EXERCISE DIRECTIONS: For each line of the material below, give that line again word for word.

•••

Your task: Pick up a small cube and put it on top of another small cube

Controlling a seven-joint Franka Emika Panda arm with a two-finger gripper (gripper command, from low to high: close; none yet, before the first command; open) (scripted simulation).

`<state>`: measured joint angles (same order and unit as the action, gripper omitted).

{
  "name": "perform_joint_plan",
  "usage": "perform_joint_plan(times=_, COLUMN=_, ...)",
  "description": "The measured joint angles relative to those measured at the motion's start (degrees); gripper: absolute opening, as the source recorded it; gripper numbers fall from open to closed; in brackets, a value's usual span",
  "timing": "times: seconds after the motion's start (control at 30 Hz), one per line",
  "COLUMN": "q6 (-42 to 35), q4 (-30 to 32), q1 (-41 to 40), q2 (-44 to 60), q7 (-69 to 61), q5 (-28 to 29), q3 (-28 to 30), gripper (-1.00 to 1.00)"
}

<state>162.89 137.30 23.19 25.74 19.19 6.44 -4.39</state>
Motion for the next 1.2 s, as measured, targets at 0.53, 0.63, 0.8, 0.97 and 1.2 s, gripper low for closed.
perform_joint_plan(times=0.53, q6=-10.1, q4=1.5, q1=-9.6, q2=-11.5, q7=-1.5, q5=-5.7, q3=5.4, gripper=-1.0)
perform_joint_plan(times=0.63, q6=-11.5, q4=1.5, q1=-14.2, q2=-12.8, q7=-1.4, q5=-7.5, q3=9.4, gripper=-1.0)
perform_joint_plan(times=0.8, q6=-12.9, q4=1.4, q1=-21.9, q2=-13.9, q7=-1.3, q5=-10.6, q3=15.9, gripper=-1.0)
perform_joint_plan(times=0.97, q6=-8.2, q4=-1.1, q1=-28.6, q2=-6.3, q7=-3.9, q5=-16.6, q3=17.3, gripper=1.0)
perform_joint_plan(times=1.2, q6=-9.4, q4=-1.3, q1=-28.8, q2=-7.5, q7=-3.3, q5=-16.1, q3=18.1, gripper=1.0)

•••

COMPLETED TASK:
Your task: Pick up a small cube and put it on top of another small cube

Controlling a seven-joint Franka Emika Panda arm with a two-finger gripper (gripper command, from low to high: close; none yet, before the first command; open) (scripted simulation).

`<state>`: measured joint angles (same order and unit as the action, gripper omitted).

{
  "name": "perform_joint_plan",
  "usage": "perform_joint_plan(times=_, COLUMN=_, ...)",
  "description": "The measured joint angles relative to those measured at the motion's start (degrees); gripper: absolute opening, as the source recorded it; gripper numbers fall from open to closed; in brackets, a value's usual span",
  "timing": "times: seconds after the motion's start (control at 30 Hz), one per line",
  "COLUMN": "q6 (-42 to 35), q4 (-30 to 32), q1 (-41 to 40), q2 (-44 to 60), q7 (-69 to 61), q5 (-28 to 29), q3 (-28 to 30), gripper (-1.00 to 1.00)"
}

<state>162.89 137.30 23.19 25.74 19.19 6.44 -4.39</state>
Motion for the next 1.2 s, as measured, targets at 0.53, 0.63, 0.8, 0.97 and 1.2 s, gripper low for closed.
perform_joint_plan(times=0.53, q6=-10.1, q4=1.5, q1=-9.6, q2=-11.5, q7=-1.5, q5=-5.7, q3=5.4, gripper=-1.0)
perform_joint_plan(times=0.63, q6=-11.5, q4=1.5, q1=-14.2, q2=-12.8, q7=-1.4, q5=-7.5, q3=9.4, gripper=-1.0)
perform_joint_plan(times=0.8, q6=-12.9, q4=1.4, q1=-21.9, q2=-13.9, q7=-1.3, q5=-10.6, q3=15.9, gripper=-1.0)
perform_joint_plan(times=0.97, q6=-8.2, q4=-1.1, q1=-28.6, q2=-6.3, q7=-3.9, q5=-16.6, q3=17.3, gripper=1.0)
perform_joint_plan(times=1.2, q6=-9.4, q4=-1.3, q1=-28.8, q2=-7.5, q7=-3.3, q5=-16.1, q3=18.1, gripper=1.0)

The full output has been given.